In an interview with RFE/RL's Russian Service on 9 December, former leader of the Union of Rightist Forces (SPS) Boris Nemtsov suggested that the stories of excessive Western influence in Ukraine might be more than just a yarn by Russian spin doctors to avoid taking responsibility for losing a key election. According to Nemtsov, it might be a device that the Russian authorities are using to avoid telling the truth about what really happened in Ukraine. He said Russian authorities "treat their own people cynically and invent such arguments of the type that the West influenced [events], or the campaign consultants worked poorly -- anything but the truth that the people were tired of Kuchma's regime, that people were living in despair and lawlessness and their last drop of patience went when the election was falsified." (Julie Corwin)

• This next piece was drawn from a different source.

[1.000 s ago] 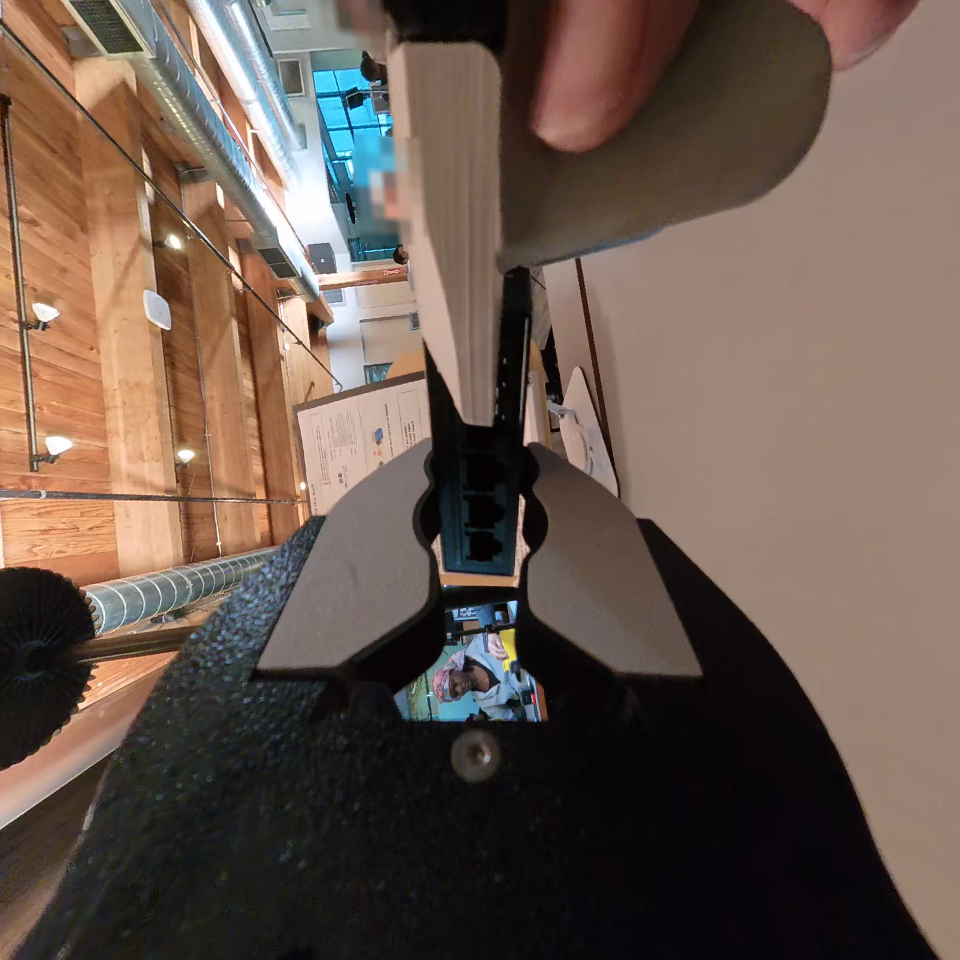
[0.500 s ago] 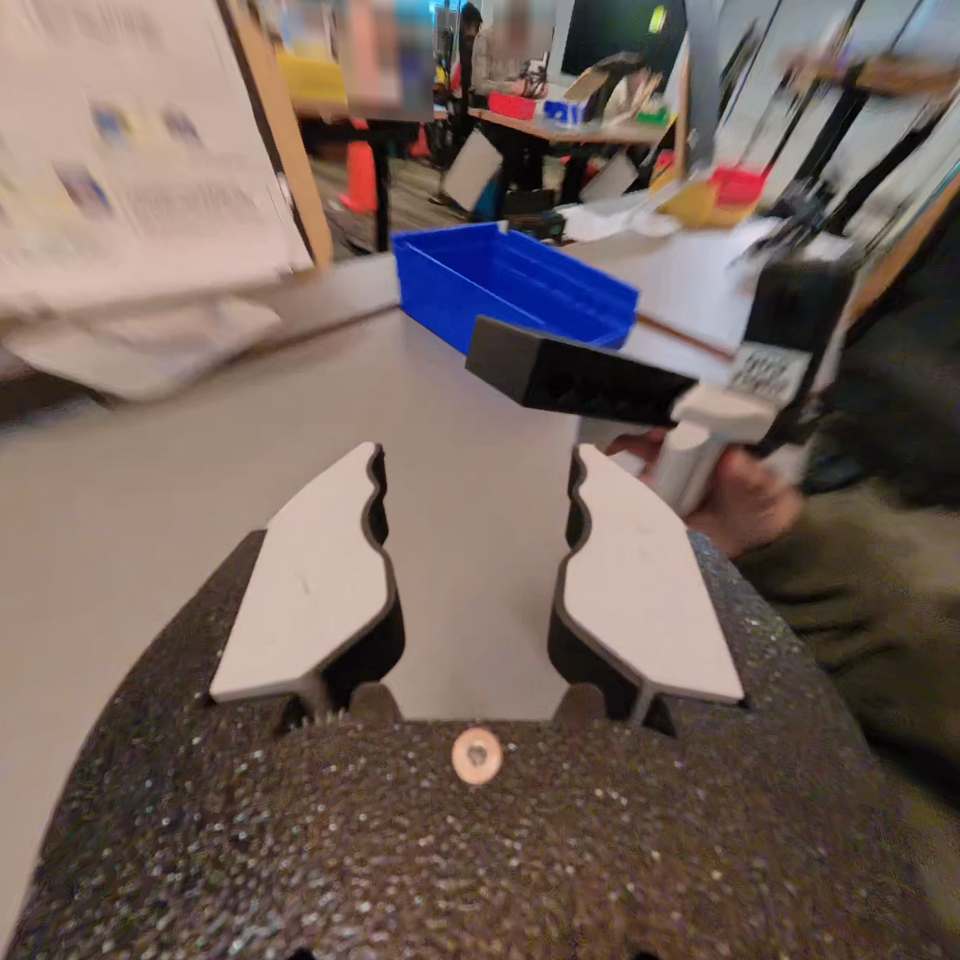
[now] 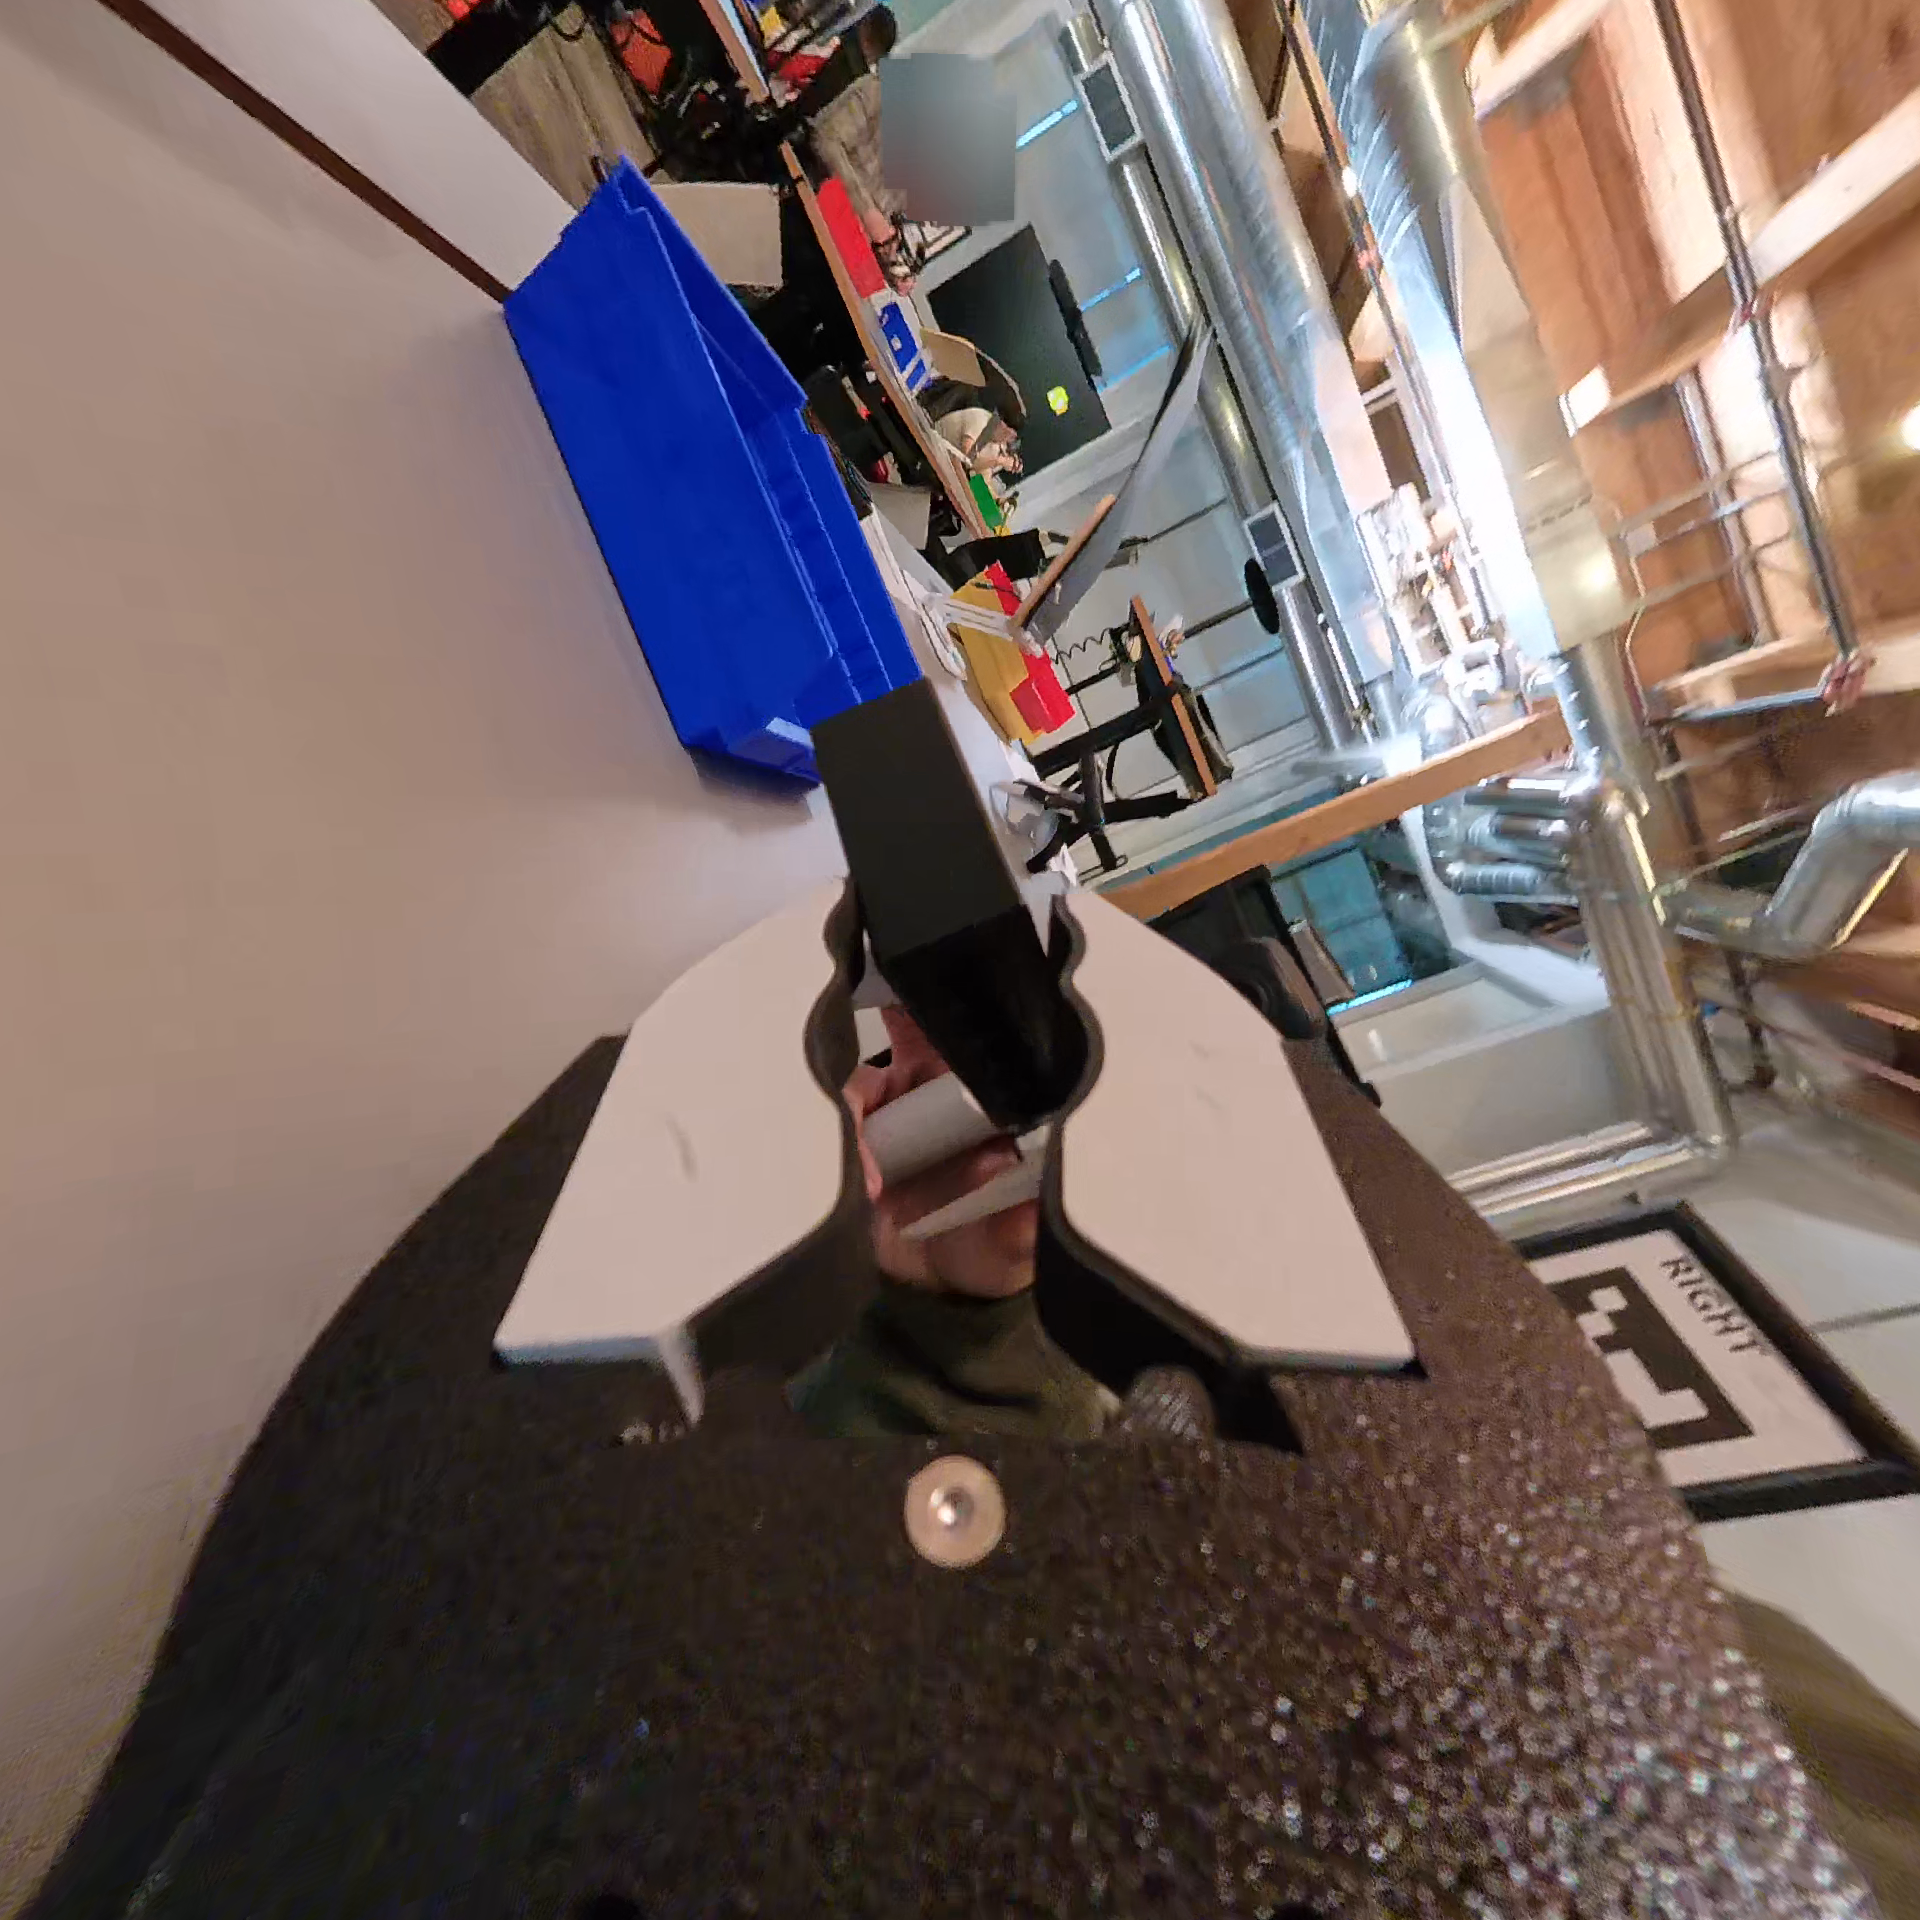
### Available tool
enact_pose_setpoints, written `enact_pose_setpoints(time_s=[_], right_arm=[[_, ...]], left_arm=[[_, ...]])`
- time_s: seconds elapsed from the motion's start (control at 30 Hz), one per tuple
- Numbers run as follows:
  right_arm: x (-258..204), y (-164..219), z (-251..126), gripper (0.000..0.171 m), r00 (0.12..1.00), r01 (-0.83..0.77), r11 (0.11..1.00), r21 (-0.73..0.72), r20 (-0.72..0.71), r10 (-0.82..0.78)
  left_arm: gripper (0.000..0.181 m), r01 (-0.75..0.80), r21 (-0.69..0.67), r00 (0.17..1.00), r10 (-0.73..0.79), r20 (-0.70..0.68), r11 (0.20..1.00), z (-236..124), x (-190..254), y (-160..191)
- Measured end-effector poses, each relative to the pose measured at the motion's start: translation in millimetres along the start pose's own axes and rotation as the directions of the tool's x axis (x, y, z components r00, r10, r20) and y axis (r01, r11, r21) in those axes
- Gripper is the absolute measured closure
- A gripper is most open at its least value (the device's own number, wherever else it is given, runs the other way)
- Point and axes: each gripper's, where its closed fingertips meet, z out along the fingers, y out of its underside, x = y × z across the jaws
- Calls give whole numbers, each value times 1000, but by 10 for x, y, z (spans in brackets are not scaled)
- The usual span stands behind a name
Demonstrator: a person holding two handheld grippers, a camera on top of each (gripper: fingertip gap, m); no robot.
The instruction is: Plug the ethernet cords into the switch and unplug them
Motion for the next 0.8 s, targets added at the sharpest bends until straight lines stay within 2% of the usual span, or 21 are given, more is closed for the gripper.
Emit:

QUOTES OF THE WEEK"If the [Ukrainian Supreme] Court does not satisfy our demands, we reserve the right to act in accordance with the existing law and appeal to the European Court [of Human Rights]. And we will never accept the results of the so-called re-run of the election." -- Presidential candidate Viktor Yanukovych in Kyiv on 11 January, pledging to appeal against the Central Election Commission's official announcement that his rival, Viktor Yanukovych, won the 26 December presidential vote; quoted by an RFE/RL correspondent.
"The country split into two parts: eastern Ukraine and western Ukraine. They were on the verge of a civil war. The economy has now slipped into recession. Ukraine's economy had grown at a good pace in recent years and now it has gone downhill. I don't know, maybe the West won the battle with Russia there now, so maybe the West will make them happy. But I don't think they can improve the lives of 50 million people in that country by giving them their breadcrumbs.... Who came to power as a result of the revolution? Democrats? Look at that 'gas lady' [Yuliya Tymoshenko] who will apparently become prime minister. She is an international fugitive and is believed to be the most corrupt person on the territory of the CIS. And now she is a revolutionary, a democrat." -- Kyrgyz President Askar Akayev, speaking about Ukraine's Orange Revolution on 9 January, during a meeting with local officials in Tokmok, Kyrgyzstan; quoted by an RFE/RL correspondent.